AIM OF THE EXERCISE: Find how many lines of the following entries contain "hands". Reply with the number alone.
***
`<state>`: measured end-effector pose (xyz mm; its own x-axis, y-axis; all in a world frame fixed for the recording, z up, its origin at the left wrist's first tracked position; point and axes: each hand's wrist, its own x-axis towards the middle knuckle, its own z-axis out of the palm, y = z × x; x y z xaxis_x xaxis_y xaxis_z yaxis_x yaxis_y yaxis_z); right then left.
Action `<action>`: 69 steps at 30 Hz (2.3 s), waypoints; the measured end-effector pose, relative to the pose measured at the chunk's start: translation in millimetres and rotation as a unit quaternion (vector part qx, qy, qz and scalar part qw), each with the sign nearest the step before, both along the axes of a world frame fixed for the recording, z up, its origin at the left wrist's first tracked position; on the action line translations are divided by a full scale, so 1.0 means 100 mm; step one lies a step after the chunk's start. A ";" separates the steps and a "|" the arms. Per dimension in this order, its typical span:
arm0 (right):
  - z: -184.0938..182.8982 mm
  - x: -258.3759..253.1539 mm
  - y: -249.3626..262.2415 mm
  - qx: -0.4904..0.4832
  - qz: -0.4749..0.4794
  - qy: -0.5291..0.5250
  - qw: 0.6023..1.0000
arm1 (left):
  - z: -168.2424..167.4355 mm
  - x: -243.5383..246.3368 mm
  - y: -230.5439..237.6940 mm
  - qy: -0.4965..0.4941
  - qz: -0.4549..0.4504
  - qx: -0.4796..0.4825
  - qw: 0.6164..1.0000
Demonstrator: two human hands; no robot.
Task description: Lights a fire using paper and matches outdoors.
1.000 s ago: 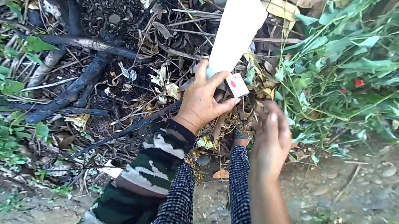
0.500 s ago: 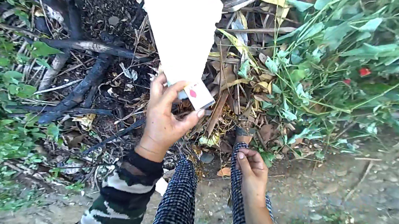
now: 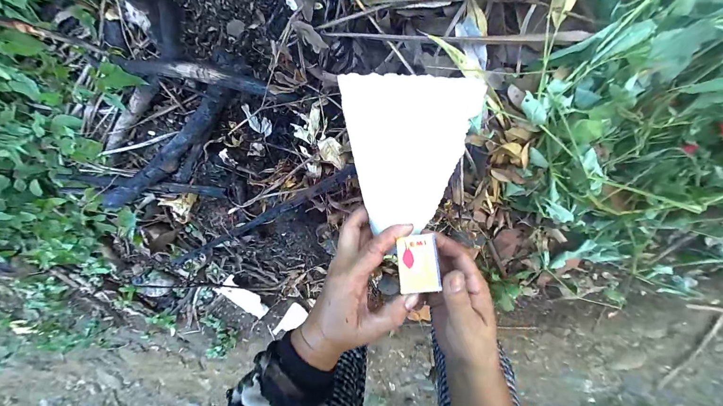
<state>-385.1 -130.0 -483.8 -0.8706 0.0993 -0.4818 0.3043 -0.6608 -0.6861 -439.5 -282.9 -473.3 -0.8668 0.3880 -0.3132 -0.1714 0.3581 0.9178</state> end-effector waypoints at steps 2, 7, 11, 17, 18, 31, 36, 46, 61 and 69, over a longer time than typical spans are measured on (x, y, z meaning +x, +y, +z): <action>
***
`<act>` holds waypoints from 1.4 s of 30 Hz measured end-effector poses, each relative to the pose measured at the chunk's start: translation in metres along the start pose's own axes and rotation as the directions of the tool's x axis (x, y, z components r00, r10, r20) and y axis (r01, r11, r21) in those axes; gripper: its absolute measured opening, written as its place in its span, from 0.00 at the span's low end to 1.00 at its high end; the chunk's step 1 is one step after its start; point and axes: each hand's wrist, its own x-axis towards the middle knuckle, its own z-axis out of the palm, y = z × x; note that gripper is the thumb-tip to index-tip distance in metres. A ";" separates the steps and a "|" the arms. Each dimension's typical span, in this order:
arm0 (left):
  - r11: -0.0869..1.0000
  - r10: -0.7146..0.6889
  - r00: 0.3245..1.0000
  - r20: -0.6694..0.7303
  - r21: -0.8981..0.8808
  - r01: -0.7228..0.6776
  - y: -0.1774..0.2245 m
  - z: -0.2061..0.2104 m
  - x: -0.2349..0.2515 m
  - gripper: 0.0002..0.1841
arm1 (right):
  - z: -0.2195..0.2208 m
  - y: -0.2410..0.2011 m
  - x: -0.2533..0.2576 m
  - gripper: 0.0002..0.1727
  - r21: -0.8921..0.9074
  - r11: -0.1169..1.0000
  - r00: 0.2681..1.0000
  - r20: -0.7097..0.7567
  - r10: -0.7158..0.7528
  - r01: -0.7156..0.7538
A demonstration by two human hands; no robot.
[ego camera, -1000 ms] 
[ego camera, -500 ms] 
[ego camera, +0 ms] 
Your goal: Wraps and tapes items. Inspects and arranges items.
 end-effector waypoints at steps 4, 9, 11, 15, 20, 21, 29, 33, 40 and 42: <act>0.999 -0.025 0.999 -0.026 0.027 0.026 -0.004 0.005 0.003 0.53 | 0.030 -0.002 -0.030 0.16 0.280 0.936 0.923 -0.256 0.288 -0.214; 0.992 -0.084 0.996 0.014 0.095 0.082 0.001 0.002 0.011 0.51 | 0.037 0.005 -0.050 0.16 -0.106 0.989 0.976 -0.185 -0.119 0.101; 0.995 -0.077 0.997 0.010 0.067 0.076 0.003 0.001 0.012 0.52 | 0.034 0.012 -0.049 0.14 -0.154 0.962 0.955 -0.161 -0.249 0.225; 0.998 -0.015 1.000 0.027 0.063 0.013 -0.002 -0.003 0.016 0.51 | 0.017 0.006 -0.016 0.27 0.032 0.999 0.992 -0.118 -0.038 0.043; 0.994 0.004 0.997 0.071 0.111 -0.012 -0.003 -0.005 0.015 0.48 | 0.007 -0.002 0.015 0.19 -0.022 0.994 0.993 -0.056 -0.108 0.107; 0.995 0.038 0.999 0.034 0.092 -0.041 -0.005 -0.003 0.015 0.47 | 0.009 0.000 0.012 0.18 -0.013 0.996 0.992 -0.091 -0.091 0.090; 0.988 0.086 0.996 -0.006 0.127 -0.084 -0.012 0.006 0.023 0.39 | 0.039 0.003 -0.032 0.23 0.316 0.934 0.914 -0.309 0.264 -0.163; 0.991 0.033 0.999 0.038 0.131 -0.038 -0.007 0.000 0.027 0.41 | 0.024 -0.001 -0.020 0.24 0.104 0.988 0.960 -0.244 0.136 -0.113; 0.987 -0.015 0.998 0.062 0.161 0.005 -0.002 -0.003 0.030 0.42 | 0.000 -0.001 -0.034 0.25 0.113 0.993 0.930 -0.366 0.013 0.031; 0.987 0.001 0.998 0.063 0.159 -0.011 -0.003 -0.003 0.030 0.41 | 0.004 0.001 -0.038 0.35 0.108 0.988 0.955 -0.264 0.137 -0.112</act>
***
ANSWER TO THE EXERCISE: 2